BMIR Research in Progress: Hong Zheng “Benchmark of lncRNA Quantification for RNA-Seq of Cancer Samples”

When:
February 1, 2018 @ 12:00 pm – 1:00 pm
2018-02-01T12:00:00-08:00
2018-02-01T13:00:00-08:00
Where:
MSOB, Conference Room X-275
1265 Welch Rd
Stanford, CA 94305
USA
Cost:
Free
Contact:
Marta Vitale-Soto

Hong
Hong Zheng,
Postdoctoral Scholar,
BMIR, Stanford University

ABSTRACT:
Long non-coding RNAs (lncRNAs) emerge as important regulators of various biological processes. While many studies have exploited public resources such as The Cancer Genome Atlas to study lncRNAs in cancer, it is crucial to choose the optimal method for expression quantification of lncRNAs. In this benchmarking study, we compared the performance of pseudoalignment methods Kallisto and Salmon, and alignment-based methods HTSeq, featureCounts, and RSEM, in lncRNA quantification, by applying them to a simulated RNA-Seq dataset and a pan-cancer dataset. Pseudoalignment-based methods detect more lncRNAs than alignment-based methods and correlate highly with simulated ground truth, while alignment-based methods underestimate the expression for some lncRNAs, including cancer-relevant lncRNAs TERC and ZEB2-AS1. Overall, 10-16% of lncRNAs are detected in the samples, with antisense and lincRNAs the two most abundant categories.
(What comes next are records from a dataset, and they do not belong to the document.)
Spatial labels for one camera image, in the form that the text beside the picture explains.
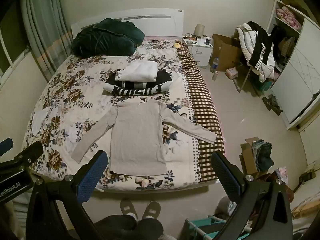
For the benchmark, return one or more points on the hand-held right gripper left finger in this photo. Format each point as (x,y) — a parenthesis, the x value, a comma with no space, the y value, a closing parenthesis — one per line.
(91,177)

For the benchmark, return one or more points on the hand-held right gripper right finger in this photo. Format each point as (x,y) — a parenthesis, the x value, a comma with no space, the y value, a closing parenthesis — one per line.
(226,177)

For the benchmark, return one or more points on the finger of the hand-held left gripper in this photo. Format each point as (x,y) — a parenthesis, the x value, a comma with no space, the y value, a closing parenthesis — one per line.
(6,145)
(27,153)

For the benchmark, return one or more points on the grey long-sleeve shirt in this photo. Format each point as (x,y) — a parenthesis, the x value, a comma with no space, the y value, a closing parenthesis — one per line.
(137,135)

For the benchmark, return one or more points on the pile of folded clothes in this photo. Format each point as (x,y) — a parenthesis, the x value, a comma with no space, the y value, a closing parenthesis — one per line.
(263,153)

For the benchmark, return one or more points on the pile of clothes on shelf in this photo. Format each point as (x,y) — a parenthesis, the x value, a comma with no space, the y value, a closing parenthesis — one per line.
(260,50)

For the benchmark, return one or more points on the small cardboard box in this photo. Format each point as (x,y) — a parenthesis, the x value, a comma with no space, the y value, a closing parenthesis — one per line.
(246,155)

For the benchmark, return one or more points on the small white cloth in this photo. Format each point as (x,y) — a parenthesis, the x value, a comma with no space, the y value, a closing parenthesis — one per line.
(41,120)

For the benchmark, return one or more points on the grey slipper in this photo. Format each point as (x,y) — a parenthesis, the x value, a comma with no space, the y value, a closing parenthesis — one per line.
(127,207)
(152,208)

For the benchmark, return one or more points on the teal rack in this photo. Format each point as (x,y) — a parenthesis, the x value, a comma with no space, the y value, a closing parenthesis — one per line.
(200,227)

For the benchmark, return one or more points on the person's dark pants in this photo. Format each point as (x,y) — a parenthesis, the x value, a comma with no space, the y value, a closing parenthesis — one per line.
(130,227)

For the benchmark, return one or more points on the floral blanket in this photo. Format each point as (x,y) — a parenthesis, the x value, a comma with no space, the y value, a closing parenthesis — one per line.
(75,92)

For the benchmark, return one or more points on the brown checked blanket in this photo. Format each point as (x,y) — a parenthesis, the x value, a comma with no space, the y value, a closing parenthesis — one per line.
(202,100)

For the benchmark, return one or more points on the dark shoes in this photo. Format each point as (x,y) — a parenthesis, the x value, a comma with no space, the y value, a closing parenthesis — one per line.
(273,103)

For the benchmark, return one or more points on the folding chair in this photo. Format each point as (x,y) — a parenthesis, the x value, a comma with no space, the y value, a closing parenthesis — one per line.
(243,80)

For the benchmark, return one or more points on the green bin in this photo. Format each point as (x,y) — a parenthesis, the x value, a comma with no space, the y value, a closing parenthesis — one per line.
(262,85)

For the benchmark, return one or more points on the black white printed folded garment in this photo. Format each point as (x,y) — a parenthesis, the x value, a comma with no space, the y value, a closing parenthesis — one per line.
(140,89)

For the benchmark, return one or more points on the small plastic bottle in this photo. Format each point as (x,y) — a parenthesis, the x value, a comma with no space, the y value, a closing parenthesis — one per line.
(215,75)

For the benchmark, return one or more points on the window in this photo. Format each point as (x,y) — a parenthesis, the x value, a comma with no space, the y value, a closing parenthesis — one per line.
(10,42)

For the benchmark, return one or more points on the pink packet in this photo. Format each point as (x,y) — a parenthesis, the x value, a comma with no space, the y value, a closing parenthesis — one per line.
(231,73)

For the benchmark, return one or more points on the white wardrobe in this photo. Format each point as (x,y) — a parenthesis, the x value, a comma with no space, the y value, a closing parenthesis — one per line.
(295,87)

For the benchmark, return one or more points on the large water bottle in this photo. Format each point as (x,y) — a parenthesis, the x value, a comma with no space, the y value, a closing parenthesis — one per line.
(215,63)

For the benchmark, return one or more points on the pale striped curtain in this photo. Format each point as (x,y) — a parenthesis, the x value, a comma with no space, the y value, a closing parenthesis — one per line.
(42,30)

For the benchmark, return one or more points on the white nightstand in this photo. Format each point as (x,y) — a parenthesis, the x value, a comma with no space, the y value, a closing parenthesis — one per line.
(202,55)

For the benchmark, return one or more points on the large cardboard box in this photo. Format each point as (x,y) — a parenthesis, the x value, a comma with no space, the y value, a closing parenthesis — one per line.
(223,46)

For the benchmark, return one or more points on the dark cup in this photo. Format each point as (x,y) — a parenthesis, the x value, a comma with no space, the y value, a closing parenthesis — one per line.
(208,40)

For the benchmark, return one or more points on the yellow packet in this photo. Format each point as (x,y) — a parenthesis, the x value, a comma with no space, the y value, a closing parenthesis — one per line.
(178,45)

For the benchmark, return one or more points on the beige table lamp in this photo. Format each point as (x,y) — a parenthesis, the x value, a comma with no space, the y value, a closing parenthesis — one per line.
(200,30)

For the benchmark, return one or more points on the white bed headboard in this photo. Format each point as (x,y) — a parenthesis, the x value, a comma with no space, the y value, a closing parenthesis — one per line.
(160,25)

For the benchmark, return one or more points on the pink bedding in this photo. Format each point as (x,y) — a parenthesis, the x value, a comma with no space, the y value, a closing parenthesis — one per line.
(287,17)
A higher proportion of antisense RNAs are detected than lincRNAs. Moreover, antisense RNAs, lncRNAs with fewer transcripts, less than three exons, and lower sequence uniqueness are more discordant with ground truth. Full transcriptome annotation, including both protein coding and noncoding RNAs, greatly improves the specificity of lncRNA quantification. In summary, pseudoalignment methods Kallisto or Salmon in combination with full transcriptome annotation is our recommended strategy for RNA-Seq analysis for lncRNAs.